Tuesday, April 24, 2012
Elizabeth Bishop
Today I would like to talk about Elizabeth Bishop's "The Fish". As many of you know by now, I am a zoology major so I am very intrigued by poems about animals. This poem cauth my attention almost imediatly with the various adjectives she choses to describe the fish. The first line reads as follows, "I caught a temeddous fish/ and held him beside the boat. half out of water, with my hook/fast in the corner of his mouth." (lines 1-4). These opening lines give you a vivid picture of the setting this person is in. Obviously the character is fishing but this author's descriptions only get better through out the poem. Another line that I really enjoyed was as follows, "...Here and there/his brown skin hung in strips like ancient walpaper," (lines 9-11). It is here we start envisioning the fish, When I read this line I picture old brown, wrinkly wall paper draped across his body.

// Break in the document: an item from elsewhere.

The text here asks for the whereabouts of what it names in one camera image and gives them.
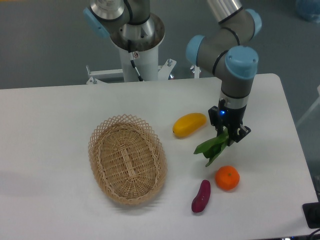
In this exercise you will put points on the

I also really liked the line about the fish's gills, "While his gills ere breathing in/the terrible oxygen--the frightening gills,/ fresh and crisp with blood," (lines 22-25). My absolute favorite piece of this entire poem, is when the author describes the fish's beard, or so we think. "if you could call it a lip/ grim, wet, and weaponlike,/ hung five old pieces of fish-line,/ or four and a wire leade....Like medals with their ribbons/ frayed and wavering,/ a five-haired beard of wisdom/trailing from his aching jaw". This shows not only how many times this fish had gotten away but his will to live. The poem goes on to explain the feelings the character felt and how the person goes on to let the fish go to live and keep growing his beard.